On Jan. 18, President Obama issued an executive order calling on all government agencies to complete an analysis of rules that may be ineffective, insufficient or excessively burdensome. The survey was conducted earlier this year so AMA could provide CMS with physicians’ top concerns as they complete their analysis. The survey responses dealt primarily with issues under the purview of CMS, the government agency that administers Medicare and Medicaid.
The list of these burdensome regulations, along with recommendations to improve them, was obtained through an AMA survey of physicians with more than 2,000 responses from physicians and feedback from many state and medical specialty societies. Physicians who participated in the survey could select which rules and regulations drive up administrative costs, add to the burden of paperwork for their practices or interfere with patient care.
“The CMS should also allow interpreters to bill Medicare and Medicaid for translator services and if applicable treat this as a change in law and regulation for purposes of the physician payment update formula.”

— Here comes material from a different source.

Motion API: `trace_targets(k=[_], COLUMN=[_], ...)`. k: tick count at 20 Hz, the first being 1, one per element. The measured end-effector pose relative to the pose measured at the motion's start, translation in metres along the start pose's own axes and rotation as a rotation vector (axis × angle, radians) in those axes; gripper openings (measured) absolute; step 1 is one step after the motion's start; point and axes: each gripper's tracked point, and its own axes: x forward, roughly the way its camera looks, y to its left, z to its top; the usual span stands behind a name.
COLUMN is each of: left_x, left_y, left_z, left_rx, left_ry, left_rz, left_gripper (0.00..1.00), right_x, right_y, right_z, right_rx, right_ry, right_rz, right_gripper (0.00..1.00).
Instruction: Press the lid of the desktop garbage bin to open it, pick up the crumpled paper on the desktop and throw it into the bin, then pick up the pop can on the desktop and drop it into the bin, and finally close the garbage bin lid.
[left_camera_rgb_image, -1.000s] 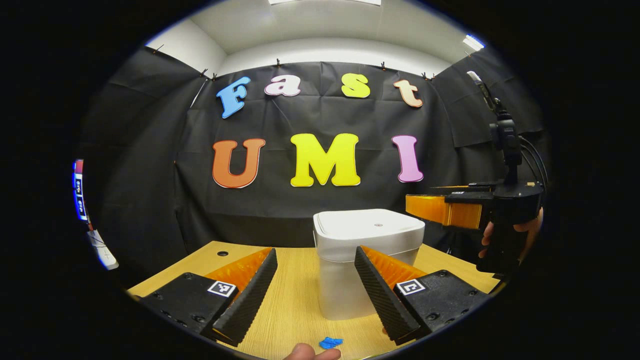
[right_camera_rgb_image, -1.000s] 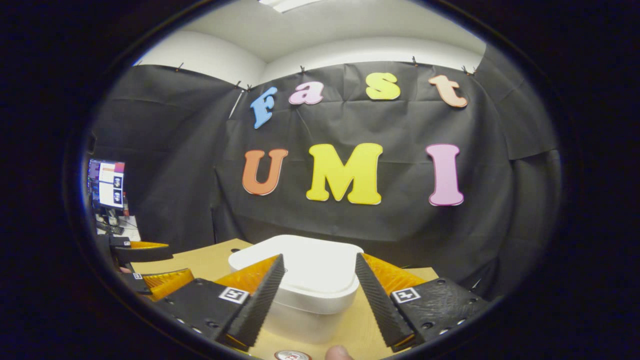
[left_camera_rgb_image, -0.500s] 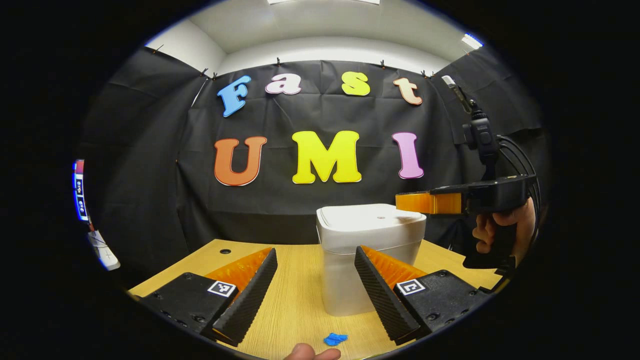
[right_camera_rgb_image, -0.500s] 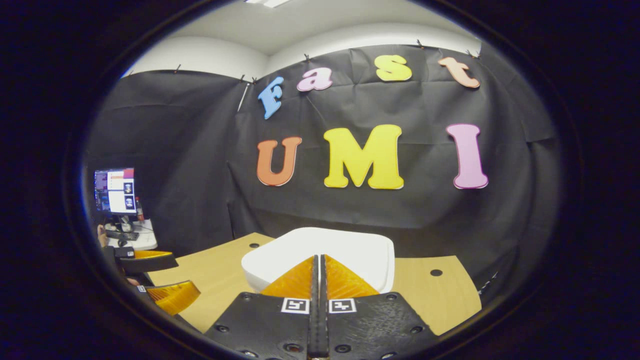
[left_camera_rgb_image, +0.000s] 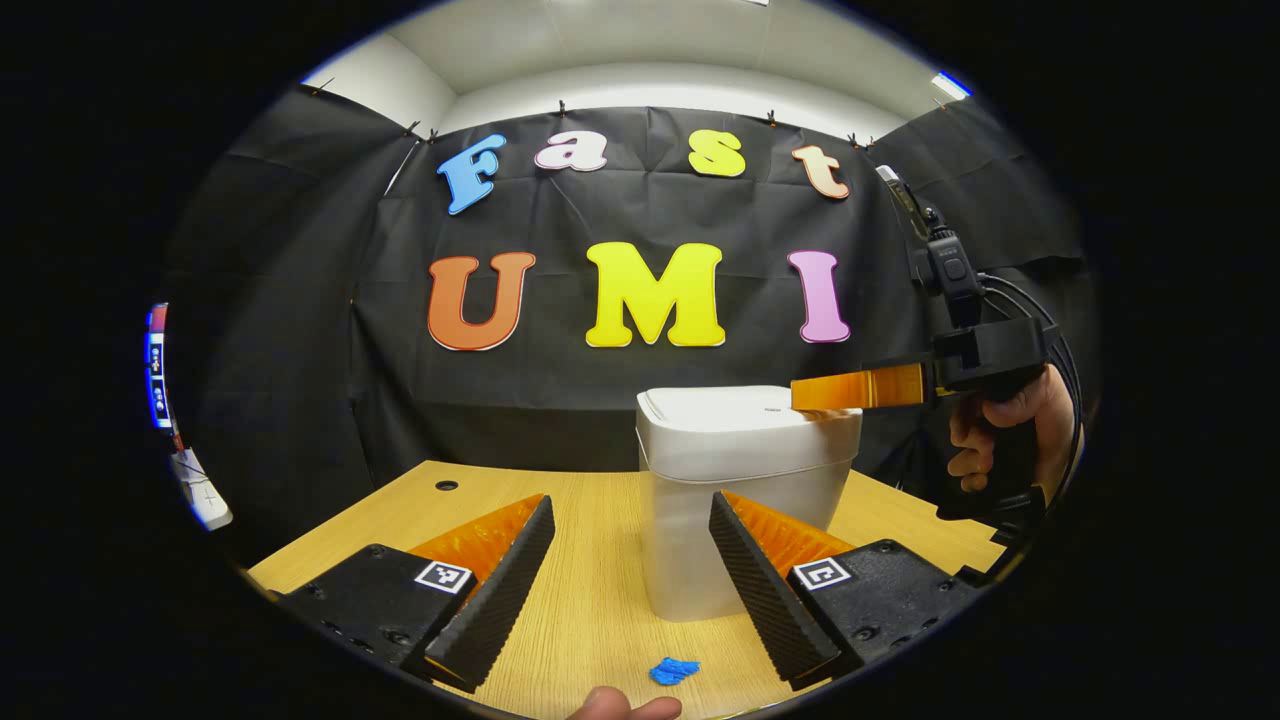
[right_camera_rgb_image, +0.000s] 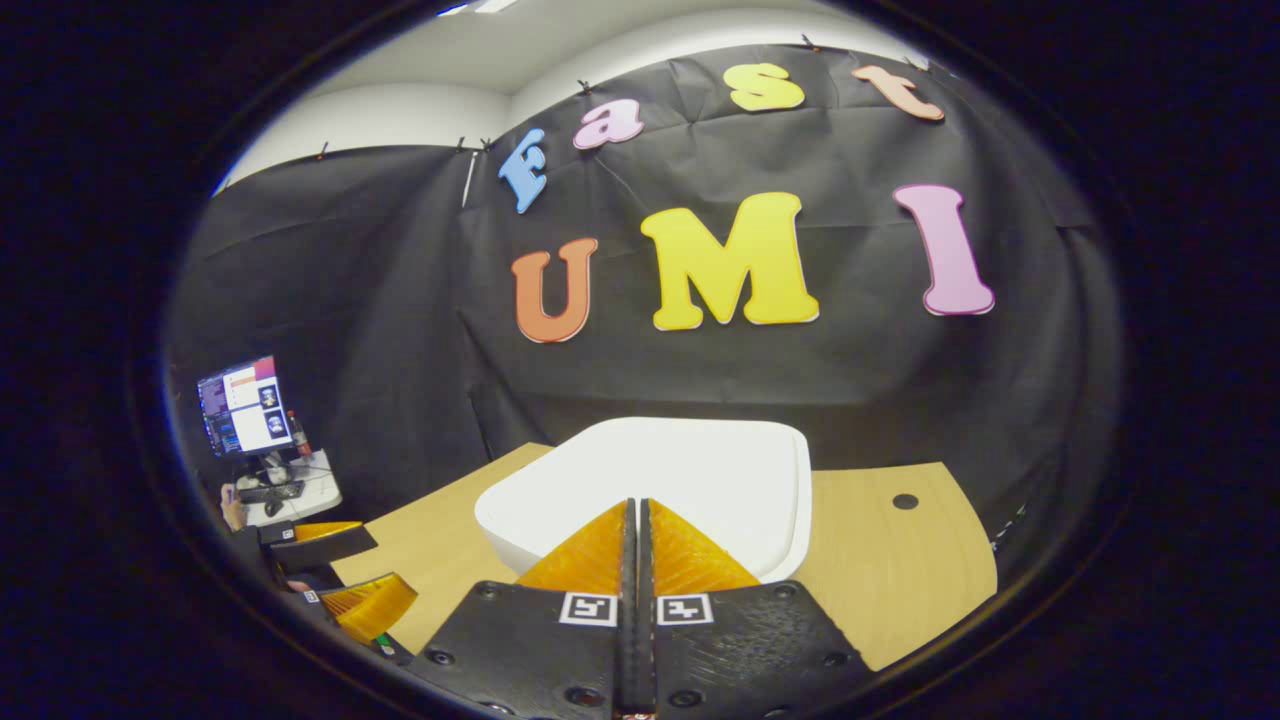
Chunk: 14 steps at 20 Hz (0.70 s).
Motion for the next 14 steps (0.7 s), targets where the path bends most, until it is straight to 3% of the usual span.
trace_targets(k=[4,7,8,11,12,14], left_x=[0.001,0.0,-0.001,-0.002,-0.002,-0.002], left_y=[-0.002,-0.003,-0.001,-0.002,-0.003,-0.005], left_z=[-0.002,-0.004,-0.003,-0.004,-0.005,-0.007], left_rx=[-0.01,0.0,0.003,-0.001,-0.006,-0.016], left_ry=[0.002,0.004,0.003,0.003,0.004,0.006], left_rz=[-0.004,-0.001,0.001,0.0,-0.001,-0.004], left_gripper=[1.0,1.0,1.0,1.0,1.0,1.0], right_x=[-0.006,-0.017,-0.026,-0.037,-0.039,-0.042], right_y=[0.001,-0.013,-0.011,-0.005,-0.007,-0.01], right_z=[0.007,0.026,0.037,0.064,0.071,0.069], right_rx=[-0.102,-0.144,-0.151,-0.173,-0.185,-0.173], right_ry=[-0.023,-0.118,-0.165,-0.28,-0.308,-0.316], right_rz=[-0.043,-0.15,-0.155,-0.173,-0.183,-0.185], right_gripper=[0.01,0.03,0.37,0.65,0.83,0.97])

A second concern expressed by nearly half (48 percent) of those who responded to the administrative burden survey involved Medicare’s decision to prohibit the use of consultation codes in Medicare and force physicians to bill for these services with lower-valued visit codes. “This puts Medicare at odds with the policies of most private payors and creates considerable confusion and administrative complications when physicians bill secondary payors for consultations,” the letter read. “The policy also flies in the face of HIPAA administrative simplification provisions that require all payors to use a common set of codes based on the AMA’s CPT.”
Payment for consultations should be reinstated, CMS should work with the AMA and other physician groups to address problems with its new patient definition and regional audit contractor and other audits of new patient visits should be suspended until this work is completed, AMA asserted.
AMA also attacked programs creating a whirlwind of information. “In our significant experience with educating physicians about federal policies,” AMA began, “[we have] found that it usually takes at least six months to adequately reach out and inform physicians about new requirements. Lawmakers' growing propensity for cramming hundreds of program changes into massive legislative vehicles with retroactive effective dates and inadequate lead time has greatly complicated things for both CMS and physicians and we sympathize with the agency’s struggle to provide adequate notice and education in the current environment.”
“We appreciate CMS’ ongoing effort to listen to our suggestions or ways to improve the implementation of new Medicare policies and ease regulatory burdens on physician practices,” the letter concluded.